Stam (2015:123) também cita Montaigne e Adorno quando trata sobre o tema, mas sintetiza que uma das características mais significativas do ensaio clássico, é uma liberdade de invenção, “que possibilita a indulgência em uma estética digressiva na qual preocupações superficialmente periféricas ao tópico assumam o primeiro plano”, ou seja, há uma alteração na maneira hierarquizada de narrar. No ensaio, todos os pontos de uma ideia ganham o mesmo peso interpretativo, ainda que não estejam no cerne da questão tratada.
Analisaremos como essas características do ensaio fílmico estão presentes no documentário de Aïnouz e se tornam o centro da narrativa, fundamentais para a construção da diegése na obra e da sensação de experiência do espectador com o filme e, em maior profundidade, com a própria obra de Velázquez.
Bibliografia
- AUMONT, J. O olho interminável: cinema e pintura. São Paulo: Cosac Naify, 2004.
FURTADO, B. “O documentário com obra de arte”. In: Imagem contemporânea. São Paulo: Hedra, 2009.
GAUTHIER, G. O documentário: um outro cinema. Campinas: Papirus, 2011.
GERVAISEAU, H. A. “Escrituras e figurações do ensaio”. In: TEIXEIRA, F. E. (org.). O Ensaio no Cinema. São Paulo: Hucitec, 2015.
LÓPEZ, A. W. “Um conceito fugidio.
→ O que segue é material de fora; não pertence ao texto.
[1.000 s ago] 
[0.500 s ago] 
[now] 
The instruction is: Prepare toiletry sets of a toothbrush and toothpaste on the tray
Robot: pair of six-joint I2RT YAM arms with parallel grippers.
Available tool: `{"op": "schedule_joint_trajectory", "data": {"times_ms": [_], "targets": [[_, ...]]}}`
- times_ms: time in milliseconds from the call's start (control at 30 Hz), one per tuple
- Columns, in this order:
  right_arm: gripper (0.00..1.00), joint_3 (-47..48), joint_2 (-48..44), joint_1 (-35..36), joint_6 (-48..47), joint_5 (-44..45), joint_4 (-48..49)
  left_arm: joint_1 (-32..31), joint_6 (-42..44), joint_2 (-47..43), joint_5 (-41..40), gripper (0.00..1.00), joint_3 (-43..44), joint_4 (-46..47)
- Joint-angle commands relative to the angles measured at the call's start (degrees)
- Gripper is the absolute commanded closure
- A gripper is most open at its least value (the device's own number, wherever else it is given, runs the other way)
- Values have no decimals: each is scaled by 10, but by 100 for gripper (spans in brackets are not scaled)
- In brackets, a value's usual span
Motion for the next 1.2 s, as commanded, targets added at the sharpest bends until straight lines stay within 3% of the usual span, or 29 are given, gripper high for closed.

Notas sobre o filme-ensaio”. In: TEIXEIRA, F. E. (org.). O Ensaio no Cinema. São Paulo: Hucitec, 2015.
MACHADO, A. “O filme-ensaio”. In: Revista Concinnitas. Ano 4, v. 5, 2003.
NICHOLS, B. Introdução ao documentário. Campinas: Papirus, 2005.
RAMOS, F. P. Mas afinal… o que é mesmo documentário?. São Paulo: Editora Senac, 2008.
STAM, R. “Do filme-ensaio ao mockumentary”. In: TEIXEIRA, F. E. (org.). O Ensaio no Cinema. São Paulo: Hucitec, 2015.
XAVIER, I. O discurso cinematográfico: a opacidade e a transparência. São Paulo: Paz e Terra, 2005.